Friday, August 21, 2009

On Creativity

Via Instapundit, came upon What is "creativity"? post, expounding on the folly of Kansas University School of Journalism dean, Ann Brill, saying that:

"Men tend to be drawn to more analytical majors such as engineering or business, whereas women enjoy the creativity that journalism allows for, she said."
Whoa - Journalism is creative? And engineering is not? Commenters had a field day on this one. An algebra: Logic + Facts = Science. Science + Inventiveness/creativity = Engineering.

There is creativity in most every field of endeavor, but in each field that creativity has to abide by the rules - you optimize within the constraints of reality. Yes, you use both sides of the brain for that.

One comment added: "I observed an even more insidious effect, however. A myth has grown up in our culture that truly creative people spend a lot of time gazing dreamily at the sky and then, WHAM!, a brilliant idea strikes! It’s not surprising why this idea is so attractive. It is an easy rationalization for, essentially, sitting around on your duff and pretending that you are being “creative.” I admit to using it to rationalize my own laziness at times."

Indeed. Thomas Edison, a man with more creativity than any other American said it was 98% perspiration and 2% inspiration. That's not to say that theta-wave inspiration isnt needed, but your brain has to be prepared with the fertile soil of thinking through the problem/challenge/expression attempted. A prepared mind can then take the next leaps.

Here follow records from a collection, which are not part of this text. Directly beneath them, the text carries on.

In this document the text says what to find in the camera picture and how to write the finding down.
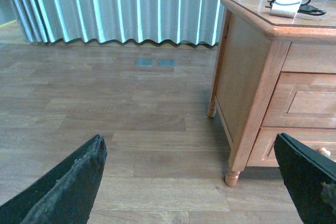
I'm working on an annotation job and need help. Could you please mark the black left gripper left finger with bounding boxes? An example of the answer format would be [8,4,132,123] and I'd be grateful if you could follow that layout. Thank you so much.
[1,135,107,223]

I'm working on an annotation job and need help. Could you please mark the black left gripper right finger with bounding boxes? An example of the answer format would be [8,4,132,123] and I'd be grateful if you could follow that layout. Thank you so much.
[274,133,335,223]

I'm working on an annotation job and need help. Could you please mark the black charger cable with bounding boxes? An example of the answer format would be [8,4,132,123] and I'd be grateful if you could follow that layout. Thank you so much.
[267,0,327,16]

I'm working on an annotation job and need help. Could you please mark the lower drawer wooden knob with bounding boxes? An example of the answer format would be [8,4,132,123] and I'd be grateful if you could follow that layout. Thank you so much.
[318,147,331,158]

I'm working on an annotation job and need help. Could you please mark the wooden nightstand cabinet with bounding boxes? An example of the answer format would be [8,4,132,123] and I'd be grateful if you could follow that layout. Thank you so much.
[207,0,335,186]

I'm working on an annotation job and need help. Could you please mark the left metal floor socket plate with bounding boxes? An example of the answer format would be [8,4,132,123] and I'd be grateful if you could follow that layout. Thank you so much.
[135,59,153,67]

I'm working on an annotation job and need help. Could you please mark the metal floor socket plate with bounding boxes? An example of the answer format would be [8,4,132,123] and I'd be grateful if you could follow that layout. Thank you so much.
[135,59,153,67]
[157,59,175,67]

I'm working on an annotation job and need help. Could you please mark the right metal floor socket plate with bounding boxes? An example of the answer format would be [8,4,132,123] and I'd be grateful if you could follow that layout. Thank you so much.
[157,59,175,67]

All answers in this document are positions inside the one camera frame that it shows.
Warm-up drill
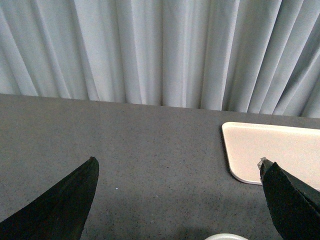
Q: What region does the white smiley mug black handle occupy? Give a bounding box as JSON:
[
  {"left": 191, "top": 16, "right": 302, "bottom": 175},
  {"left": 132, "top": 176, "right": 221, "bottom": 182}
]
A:
[{"left": 205, "top": 233, "right": 248, "bottom": 240}]

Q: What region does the beige rectangular tray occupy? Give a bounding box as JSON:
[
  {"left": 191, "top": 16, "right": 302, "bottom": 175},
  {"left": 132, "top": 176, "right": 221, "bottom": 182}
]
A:
[{"left": 221, "top": 122, "right": 320, "bottom": 190}]

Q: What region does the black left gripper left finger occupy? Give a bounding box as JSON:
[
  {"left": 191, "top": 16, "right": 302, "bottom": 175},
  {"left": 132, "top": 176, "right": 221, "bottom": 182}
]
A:
[{"left": 0, "top": 157, "right": 99, "bottom": 240}]

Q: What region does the white pleated curtain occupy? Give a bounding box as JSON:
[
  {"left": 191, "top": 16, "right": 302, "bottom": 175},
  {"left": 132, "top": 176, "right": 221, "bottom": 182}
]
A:
[{"left": 0, "top": 0, "right": 320, "bottom": 118}]

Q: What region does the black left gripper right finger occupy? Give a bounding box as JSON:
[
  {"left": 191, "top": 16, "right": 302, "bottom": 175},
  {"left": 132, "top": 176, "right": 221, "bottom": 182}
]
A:
[{"left": 257, "top": 157, "right": 320, "bottom": 240}]

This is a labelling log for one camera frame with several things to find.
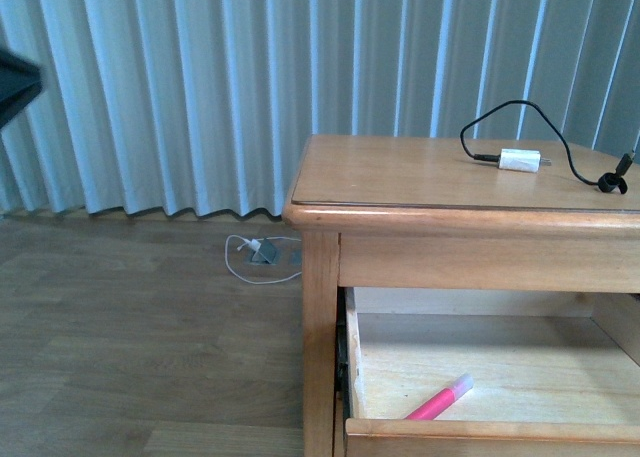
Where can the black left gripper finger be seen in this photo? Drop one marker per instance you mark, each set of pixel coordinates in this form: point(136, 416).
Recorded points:
point(21, 81)

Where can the pink marker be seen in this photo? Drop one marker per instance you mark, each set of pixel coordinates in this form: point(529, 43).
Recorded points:
point(443, 400)

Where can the wooden drawer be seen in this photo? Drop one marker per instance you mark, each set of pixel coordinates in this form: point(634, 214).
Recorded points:
point(555, 373)

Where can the pale pleated curtain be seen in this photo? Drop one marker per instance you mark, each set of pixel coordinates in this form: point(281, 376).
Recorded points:
point(206, 104)

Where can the grey floor outlet box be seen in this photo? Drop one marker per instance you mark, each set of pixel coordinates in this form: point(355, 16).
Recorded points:
point(262, 252)

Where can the wooden nightstand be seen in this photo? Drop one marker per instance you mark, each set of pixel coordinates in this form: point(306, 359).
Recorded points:
point(416, 213)

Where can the white USB charger plug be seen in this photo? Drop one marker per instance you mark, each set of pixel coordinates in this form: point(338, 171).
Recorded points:
point(522, 160)

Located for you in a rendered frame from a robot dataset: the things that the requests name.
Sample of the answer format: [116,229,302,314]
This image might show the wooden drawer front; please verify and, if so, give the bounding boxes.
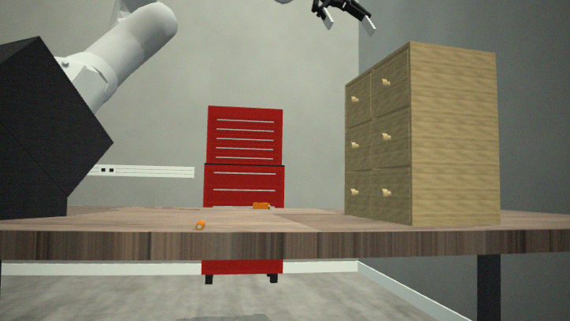
[373,107,410,165]
[346,171,372,216]
[346,121,372,168]
[373,49,409,115]
[346,73,372,126]
[373,168,410,222]

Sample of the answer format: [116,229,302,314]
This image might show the orange nine-volt battery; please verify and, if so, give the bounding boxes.
[253,202,271,209]

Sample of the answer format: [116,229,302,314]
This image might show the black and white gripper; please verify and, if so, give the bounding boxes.
[311,0,376,36]

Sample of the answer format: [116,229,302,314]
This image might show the small orange cylinder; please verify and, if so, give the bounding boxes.
[196,220,205,231]

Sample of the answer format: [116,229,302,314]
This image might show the light brown wooden chest of drawers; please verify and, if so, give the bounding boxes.
[344,41,501,227]

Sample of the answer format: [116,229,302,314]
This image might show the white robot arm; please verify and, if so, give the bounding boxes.
[55,0,178,114]

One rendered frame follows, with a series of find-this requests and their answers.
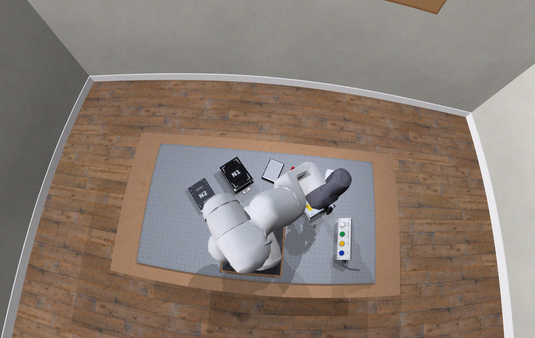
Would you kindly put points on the white button panel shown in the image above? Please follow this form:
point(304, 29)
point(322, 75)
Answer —
point(343, 240)

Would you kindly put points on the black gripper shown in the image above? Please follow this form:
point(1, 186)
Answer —
point(328, 209)

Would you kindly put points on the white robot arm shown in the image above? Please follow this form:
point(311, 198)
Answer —
point(244, 236)

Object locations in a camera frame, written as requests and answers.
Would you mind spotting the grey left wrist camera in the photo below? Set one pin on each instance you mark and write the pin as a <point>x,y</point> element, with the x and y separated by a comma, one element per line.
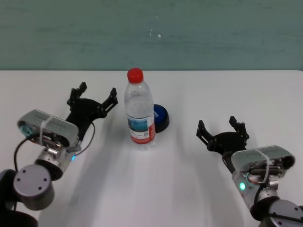
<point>52,124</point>

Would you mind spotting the blue push button black base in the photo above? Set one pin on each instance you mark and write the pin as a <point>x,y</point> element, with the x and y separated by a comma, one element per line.
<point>162,118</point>

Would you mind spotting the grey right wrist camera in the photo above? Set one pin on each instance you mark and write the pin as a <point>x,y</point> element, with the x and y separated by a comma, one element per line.
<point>260,156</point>

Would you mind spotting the clear water bottle red cap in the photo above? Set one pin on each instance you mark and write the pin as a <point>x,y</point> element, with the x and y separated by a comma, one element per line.
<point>139,113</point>

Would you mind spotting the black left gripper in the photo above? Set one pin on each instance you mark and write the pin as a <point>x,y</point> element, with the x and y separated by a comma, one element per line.
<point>85,111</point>

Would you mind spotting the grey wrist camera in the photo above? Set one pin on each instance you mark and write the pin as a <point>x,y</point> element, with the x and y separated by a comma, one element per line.
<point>52,124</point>
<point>260,156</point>

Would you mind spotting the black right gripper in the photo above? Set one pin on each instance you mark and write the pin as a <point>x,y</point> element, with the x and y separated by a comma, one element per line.
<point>228,144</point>

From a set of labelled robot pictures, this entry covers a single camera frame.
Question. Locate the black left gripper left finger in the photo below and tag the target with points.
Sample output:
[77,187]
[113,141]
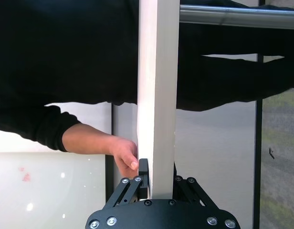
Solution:
[144,179]

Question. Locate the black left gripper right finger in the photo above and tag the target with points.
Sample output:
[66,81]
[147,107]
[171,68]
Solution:
[187,190]

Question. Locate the white rectangular table top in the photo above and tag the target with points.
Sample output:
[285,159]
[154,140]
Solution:
[161,95]

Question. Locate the person's right forearm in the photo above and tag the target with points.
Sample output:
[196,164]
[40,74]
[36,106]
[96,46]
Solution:
[87,140]

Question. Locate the person's right hand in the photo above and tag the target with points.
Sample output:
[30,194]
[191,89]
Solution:
[124,152]

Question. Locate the black baseboard strip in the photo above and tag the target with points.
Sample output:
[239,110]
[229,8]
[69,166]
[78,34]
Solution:
[258,143]

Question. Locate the small black floor scrap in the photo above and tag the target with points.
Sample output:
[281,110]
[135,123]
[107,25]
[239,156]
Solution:
[271,153]

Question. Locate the person in black shirt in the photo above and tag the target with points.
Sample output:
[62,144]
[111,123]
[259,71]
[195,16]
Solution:
[66,52]

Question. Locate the metal table column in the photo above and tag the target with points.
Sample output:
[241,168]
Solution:
[233,16]

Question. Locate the black wall rail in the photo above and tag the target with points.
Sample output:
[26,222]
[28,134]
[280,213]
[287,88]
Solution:
[108,167]

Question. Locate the white glossy wall board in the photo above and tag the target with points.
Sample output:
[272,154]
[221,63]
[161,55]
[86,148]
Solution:
[49,190]

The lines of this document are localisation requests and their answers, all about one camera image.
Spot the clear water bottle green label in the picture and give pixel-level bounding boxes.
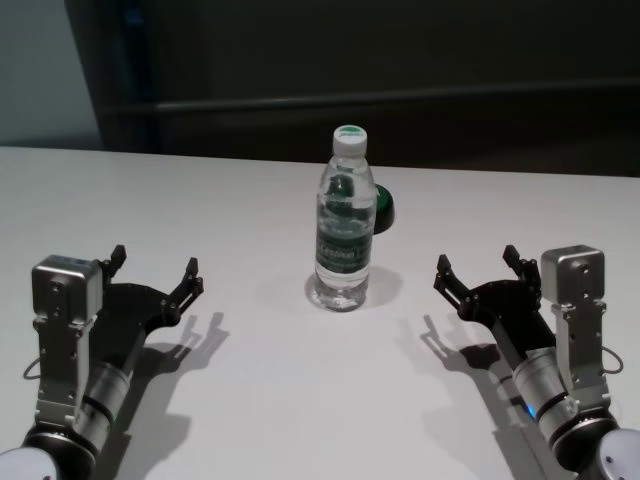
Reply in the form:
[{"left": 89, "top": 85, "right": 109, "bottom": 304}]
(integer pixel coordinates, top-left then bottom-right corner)
[{"left": 305, "top": 124, "right": 377, "bottom": 313}]

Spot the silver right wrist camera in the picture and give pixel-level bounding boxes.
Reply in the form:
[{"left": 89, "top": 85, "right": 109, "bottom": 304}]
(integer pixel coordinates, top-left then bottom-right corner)
[{"left": 540, "top": 244, "right": 607, "bottom": 397}]

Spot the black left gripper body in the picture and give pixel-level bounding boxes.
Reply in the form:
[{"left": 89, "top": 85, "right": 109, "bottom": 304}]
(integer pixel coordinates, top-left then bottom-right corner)
[{"left": 91, "top": 282, "right": 183, "bottom": 365}]

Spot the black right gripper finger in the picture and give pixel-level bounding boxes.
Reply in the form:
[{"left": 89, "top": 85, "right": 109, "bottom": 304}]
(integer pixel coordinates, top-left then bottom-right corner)
[
  {"left": 502, "top": 244, "right": 544, "bottom": 295},
  {"left": 433, "top": 253, "right": 477, "bottom": 314}
]

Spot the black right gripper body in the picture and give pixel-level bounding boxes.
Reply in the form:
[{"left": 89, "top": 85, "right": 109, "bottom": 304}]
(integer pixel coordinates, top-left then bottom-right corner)
[{"left": 460, "top": 277, "right": 558, "bottom": 360}]

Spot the grey horizontal rail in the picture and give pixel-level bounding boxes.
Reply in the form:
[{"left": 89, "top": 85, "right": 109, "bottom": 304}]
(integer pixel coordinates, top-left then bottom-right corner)
[{"left": 154, "top": 93, "right": 640, "bottom": 113}]

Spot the green YES button black base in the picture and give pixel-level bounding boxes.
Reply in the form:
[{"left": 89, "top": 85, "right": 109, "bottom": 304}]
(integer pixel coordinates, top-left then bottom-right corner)
[{"left": 372, "top": 183, "right": 398, "bottom": 236}]

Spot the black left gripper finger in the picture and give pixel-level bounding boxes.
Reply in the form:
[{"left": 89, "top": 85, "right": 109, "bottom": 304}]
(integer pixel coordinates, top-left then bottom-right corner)
[
  {"left": 161, "top": 256, "right": 206, "bottom": 322},
  {"left": 99, "top": 244, "right": 128, "bottom": 283}
]

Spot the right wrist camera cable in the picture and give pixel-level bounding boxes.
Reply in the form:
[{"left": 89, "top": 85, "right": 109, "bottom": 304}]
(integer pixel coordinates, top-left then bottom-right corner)
[{"left": 601, "top": 345, "right": 627, "bottom": 377}]

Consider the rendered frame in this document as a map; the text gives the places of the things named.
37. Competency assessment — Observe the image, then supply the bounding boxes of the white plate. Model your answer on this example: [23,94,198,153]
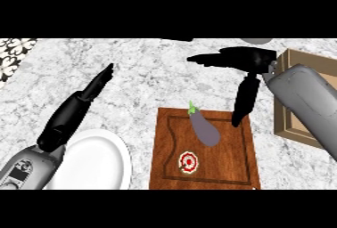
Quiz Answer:
[42,128,133,191]

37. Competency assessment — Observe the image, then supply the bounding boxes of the open cardboard box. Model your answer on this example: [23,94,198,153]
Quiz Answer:
[271,48,337,150]

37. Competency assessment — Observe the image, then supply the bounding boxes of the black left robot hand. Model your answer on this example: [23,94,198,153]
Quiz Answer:
[35,62,115,154]

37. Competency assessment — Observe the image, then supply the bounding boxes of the brown wooden cutting board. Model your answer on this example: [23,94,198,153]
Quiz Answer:
[147,107,261,191]

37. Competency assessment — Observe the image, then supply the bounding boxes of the grey round object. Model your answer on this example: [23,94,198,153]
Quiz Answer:
[239,37,273,45]

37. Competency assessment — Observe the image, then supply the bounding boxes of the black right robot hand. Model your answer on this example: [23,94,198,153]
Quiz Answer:
[186,46,279,128]

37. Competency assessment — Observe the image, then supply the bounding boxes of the purple eggplant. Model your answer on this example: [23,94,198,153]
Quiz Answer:
[186,100,221,148]

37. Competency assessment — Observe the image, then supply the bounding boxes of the black object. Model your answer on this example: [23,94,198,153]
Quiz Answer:
[159,37,195,43]

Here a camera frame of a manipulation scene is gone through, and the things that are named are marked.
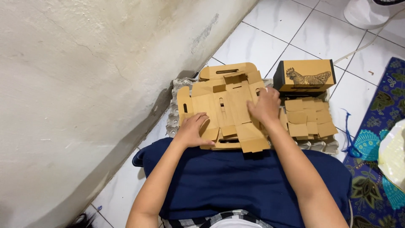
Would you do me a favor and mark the pale yellow plastic bag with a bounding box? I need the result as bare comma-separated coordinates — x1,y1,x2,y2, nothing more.
378,119,405,193

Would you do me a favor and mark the blue floral patterned mat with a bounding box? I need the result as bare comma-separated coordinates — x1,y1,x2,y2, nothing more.
343,57,405,228

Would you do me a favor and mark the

Someone said: "I would bet that the lady quoted above is not talking about “creativity” in any kind of rigorous sense" Amazing, she is teaching the trade of dealing in words and lacks precision in her own use of them! What the J-school Dean Brill really means is "creativity" as defined as not being constrained and hemmed in by the rigors of facts, logic, and detailed analysis that the engineers suffer under. This is not RealityWorld where 2+2=4, but CreativityWorld, where you can write post-modernist mumbo-jumbo essays on how 2+2 could really be 5. It's treating stupid and intellectually lazy as an odd sort of virtue.

What is even funnier is that if you peel it back another layer, you have her basically saying the same thing that got Larry Summer fired from Presidency of Harvard Univ. - those women dont like those boring analytical fields because they arent wired for it: “It’s probably a right brain/left brain thing. That sounds sexist, but there’s some truth to it.”

Creativity in journalism? That's a bug not a feature, and a truly mockable concept.
Journalism should be akin to the "Science of Current Events" - just the facts ma'am on what is going on. Anything beyond that is a donkey trying to tapdance (viz the Aesop Fable).

Journalists should be reporting on what is new, not creating it. The creating of new things, leave to the creative types. You know, like the engineers.